Task goal -
Transcribe precisely, and only, the lines beginning at the line containing "Identify the wooden" and ending at the final line of the material below.

[Records — start]

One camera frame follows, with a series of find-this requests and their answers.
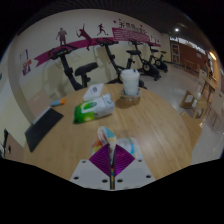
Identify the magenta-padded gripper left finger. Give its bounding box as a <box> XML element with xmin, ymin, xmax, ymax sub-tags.
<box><xmin>69</xmin><ymin>142</ymin><xmax>113</xmax><ymax>191</ymax></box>

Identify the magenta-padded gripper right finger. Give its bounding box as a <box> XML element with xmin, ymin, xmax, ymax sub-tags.
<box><xmin>114</xmin><ymin>143</ymin><xmax>157</xmax><ymax>191</ymax></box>

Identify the colourful patchwork print towel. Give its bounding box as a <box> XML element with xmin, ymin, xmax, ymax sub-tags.
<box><xmin>89</xmin><ymin>125</ymin><xmax>145</xmax><ymax>190</ymax></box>

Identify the green wet wipes pack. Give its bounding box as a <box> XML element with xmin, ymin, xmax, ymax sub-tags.
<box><xmin>72</xmin><ymin>93</ymin><xmax>116</xmax><ymax>125</ymax></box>

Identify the brown round coaster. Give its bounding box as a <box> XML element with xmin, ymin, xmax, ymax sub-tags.
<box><xmin>114</xmin><ymin>89</ymin><xmax>143</xmax><ymax>109</ymax></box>

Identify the blue pen with orange cap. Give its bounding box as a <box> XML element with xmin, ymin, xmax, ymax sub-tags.
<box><xmin>49</xmin><ymin>98</ymin><xmax>67</xmax><ymax>108</ymax></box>

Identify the small white tissue pack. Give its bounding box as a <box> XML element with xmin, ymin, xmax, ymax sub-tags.
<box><xmin>82</xmin><ymin>82</ymin><xmax>105</xmax><ymax>102</ymax></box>

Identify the beige chair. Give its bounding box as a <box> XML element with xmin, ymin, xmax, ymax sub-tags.
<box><xmin>24</xmin><ymin>87</ymin><xmax>51</xmax><ymax>116</ymax></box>

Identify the white plastic cup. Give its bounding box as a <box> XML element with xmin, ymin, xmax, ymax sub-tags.
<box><xmin>120</xmin><ymin>68</ymin><xmax>141</xmax><ymax>98</ymax></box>

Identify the group of wooden tables and chairs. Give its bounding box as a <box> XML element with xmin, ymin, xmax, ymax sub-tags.
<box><xmin>179</xmin><ymin>68</ymin><xmax>224</xmax><ymax>134</ymax></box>

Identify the black exercise bike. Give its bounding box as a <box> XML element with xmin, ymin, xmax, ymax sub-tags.
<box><xmin>95</xmin><ymin>37</ymin><xmax>148</xmax><ymax>90</ymax></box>
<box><xmin>48</xmin><ymin>44</ymin><xmax>99</xmax><ymax>92</ymax></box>
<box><xmin>146</xmin><ymin>41</ymin><xmax>169</xmax><ymax>74</ymax></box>
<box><xmin>128</xmin><ymin>38</ymin><xmax>162</xmax><ymax>82</ymax></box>

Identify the wooden chair with black frame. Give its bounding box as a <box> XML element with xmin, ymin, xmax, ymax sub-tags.
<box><xmin>0</xmin><ymin>128</ymin><xmax>26</xmax><ymax>162</ymax></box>

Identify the small wall poster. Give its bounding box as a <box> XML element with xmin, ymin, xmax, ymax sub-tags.
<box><xmin>19</xmin><ymin>49</ymin><xmax>33</xmax><ymax>77</ymax></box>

[Records — finish]

Response to this task -
Identify the wooden chair with black frame. Give its bounding box as a <box> XML element with xmin, ymin, xmax, ymax sub-tags.
<box><xmin>0</xmin><ymin>128</ymin><xmax>26</xmax><ymax>162</ymax></box>

Identify the small wall poster. Give its bounding box as a <box> XML element with xmin, ymin, xmax, ymax sub-tags.
<box><xmin>19</xmin><ymin>49</ymin><xmax>33</xmax><ymax>77</ymax></box>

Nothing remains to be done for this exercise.